- [Instructions to follow]
Within the material below, find each line bearing the word "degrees" and present it.

- [Listed entries]
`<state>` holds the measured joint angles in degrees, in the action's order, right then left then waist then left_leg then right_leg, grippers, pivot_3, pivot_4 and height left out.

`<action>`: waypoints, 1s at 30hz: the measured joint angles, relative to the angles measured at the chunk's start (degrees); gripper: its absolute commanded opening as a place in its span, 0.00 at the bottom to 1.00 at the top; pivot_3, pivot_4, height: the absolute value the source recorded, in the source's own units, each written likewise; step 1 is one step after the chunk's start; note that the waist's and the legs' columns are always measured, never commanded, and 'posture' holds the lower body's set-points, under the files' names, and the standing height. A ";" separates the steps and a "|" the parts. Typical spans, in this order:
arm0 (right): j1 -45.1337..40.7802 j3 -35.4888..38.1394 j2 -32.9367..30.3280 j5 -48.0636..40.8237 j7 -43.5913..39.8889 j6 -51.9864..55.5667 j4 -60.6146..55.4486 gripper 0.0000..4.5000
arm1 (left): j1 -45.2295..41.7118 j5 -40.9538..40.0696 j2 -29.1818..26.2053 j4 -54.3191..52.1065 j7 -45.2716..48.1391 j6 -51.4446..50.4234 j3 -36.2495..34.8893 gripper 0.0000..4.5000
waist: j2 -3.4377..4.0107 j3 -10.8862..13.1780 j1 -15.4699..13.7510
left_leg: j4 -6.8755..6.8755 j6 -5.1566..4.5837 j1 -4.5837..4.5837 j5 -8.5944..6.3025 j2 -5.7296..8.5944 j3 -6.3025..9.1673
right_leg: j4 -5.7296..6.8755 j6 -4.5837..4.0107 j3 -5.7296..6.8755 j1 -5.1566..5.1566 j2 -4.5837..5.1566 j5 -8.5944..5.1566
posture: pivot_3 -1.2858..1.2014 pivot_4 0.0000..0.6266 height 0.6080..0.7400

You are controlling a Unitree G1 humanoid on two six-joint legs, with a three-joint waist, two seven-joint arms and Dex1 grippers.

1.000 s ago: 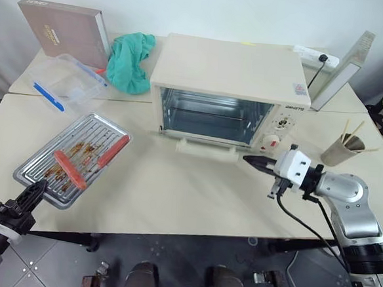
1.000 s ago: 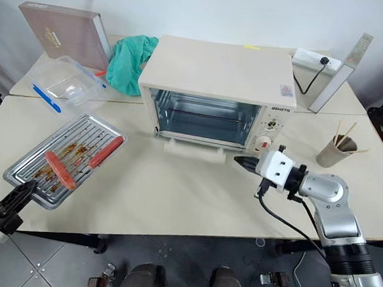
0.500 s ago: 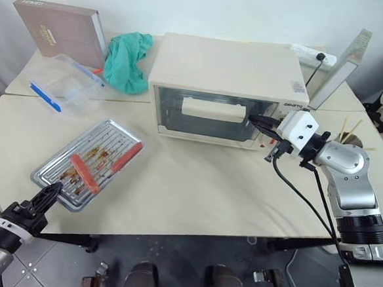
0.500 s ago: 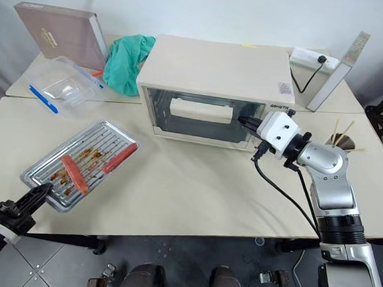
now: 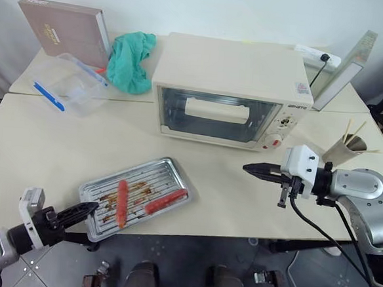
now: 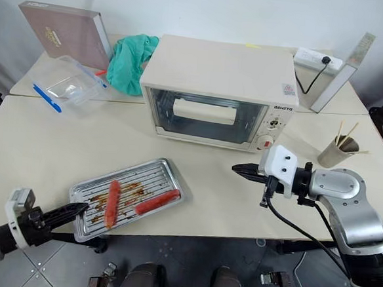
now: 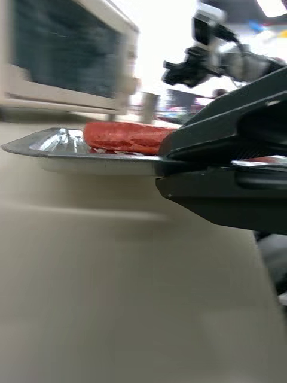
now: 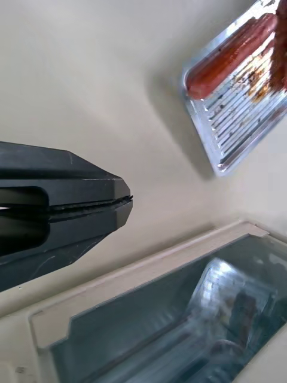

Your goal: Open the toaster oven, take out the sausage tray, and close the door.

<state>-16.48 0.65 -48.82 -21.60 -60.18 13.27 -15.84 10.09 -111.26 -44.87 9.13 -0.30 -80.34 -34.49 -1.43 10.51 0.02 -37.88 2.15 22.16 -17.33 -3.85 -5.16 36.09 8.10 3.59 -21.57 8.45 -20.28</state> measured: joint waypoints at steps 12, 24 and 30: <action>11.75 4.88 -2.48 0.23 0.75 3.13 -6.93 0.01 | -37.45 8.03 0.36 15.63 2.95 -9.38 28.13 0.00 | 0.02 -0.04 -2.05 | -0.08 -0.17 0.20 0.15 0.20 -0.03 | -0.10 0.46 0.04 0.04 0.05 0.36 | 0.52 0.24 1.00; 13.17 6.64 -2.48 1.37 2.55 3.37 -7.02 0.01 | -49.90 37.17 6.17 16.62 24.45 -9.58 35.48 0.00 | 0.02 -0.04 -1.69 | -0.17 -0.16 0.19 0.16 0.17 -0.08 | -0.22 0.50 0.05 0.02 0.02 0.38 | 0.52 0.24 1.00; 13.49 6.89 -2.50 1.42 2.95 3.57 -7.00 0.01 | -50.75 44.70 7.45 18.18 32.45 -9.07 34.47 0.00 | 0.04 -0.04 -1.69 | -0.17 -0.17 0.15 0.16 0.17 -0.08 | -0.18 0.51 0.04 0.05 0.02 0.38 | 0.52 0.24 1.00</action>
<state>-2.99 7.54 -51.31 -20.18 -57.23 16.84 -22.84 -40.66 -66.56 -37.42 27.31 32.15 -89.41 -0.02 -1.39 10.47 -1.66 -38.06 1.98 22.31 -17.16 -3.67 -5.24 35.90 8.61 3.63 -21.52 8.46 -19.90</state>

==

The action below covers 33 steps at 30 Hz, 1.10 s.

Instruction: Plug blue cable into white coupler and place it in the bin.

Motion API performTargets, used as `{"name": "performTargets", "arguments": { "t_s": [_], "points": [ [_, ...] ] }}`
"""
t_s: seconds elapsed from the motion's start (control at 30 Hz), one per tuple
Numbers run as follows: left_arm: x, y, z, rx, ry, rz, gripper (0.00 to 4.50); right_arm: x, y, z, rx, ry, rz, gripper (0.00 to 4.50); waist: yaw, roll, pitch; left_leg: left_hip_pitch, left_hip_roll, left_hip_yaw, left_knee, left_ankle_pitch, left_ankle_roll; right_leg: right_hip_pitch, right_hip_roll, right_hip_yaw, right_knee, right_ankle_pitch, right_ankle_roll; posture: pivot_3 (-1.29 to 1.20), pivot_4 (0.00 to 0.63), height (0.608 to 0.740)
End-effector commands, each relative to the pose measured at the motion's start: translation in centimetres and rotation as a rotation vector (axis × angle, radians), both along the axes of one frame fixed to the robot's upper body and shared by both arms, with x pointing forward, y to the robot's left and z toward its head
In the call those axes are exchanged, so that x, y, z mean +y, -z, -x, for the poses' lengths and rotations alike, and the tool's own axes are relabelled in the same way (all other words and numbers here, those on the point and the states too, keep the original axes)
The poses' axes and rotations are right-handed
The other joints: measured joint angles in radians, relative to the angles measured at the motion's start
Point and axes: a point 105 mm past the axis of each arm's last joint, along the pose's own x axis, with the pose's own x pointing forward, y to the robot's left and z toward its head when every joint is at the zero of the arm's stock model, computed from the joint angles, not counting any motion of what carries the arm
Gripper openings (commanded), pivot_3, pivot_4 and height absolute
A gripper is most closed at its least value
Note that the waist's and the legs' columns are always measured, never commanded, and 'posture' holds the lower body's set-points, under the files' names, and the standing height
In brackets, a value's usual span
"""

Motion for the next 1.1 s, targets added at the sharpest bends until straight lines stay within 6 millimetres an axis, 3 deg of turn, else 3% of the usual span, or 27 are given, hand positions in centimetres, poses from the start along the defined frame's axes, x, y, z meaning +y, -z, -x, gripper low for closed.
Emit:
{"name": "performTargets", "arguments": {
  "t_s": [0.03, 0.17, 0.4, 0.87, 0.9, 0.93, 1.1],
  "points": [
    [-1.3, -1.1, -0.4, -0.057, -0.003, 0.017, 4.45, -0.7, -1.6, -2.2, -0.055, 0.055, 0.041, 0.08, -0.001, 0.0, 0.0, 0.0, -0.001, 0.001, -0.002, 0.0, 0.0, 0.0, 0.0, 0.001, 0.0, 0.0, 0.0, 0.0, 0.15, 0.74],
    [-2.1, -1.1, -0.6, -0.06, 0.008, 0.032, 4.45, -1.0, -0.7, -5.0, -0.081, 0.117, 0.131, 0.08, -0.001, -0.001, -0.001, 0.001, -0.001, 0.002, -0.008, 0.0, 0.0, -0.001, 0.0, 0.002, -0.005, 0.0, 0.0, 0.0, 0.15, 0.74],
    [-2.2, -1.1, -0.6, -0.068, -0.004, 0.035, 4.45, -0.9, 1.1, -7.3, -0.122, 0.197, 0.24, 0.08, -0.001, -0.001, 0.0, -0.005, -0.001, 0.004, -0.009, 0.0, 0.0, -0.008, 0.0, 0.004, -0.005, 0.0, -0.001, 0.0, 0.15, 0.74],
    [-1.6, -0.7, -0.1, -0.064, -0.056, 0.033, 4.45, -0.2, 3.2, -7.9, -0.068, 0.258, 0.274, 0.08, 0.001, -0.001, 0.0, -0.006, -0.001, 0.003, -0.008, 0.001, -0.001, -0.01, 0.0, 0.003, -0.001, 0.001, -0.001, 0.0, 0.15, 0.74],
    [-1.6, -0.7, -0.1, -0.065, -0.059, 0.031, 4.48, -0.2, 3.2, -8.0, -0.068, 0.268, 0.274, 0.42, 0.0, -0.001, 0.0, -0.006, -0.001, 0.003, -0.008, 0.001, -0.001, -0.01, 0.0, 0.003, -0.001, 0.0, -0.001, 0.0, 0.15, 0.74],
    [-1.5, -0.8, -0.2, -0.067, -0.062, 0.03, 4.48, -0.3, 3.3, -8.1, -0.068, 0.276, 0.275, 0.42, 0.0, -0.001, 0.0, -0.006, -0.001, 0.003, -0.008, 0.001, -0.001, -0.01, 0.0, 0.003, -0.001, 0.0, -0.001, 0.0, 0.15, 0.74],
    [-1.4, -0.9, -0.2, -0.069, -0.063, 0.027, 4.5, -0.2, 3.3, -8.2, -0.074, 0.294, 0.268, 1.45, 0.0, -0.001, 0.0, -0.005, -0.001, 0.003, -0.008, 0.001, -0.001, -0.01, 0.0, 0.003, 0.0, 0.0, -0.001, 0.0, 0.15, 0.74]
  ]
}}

- [Task output]
`<state>` holds the measured joint angles in degrees, in the action's order, right then left then waist then left_leg then right_leg, grippers, pivot_3, pivot_4 and height left out.
`<action>`: waypoints, 1s at 30hz: the measured joint angles, relative to the angles measured at the chunk's start (degrees); gripper: its absolute commanded opening as a place in its span, 0.00 at the bottom to 1.00 at the top; pivot_3, pivot_4, height: the absolute value the source recorded, in the source's own units, each written likewise; step 1 is one step after the chunk's start; note that the waist's and the legs' columns are always measured, never commanded, and 'posture' holds the lower body's set-points, under the files' names, and the standing height. A ";" separates the steps and a "|" the parts. Typical spans, in this order:

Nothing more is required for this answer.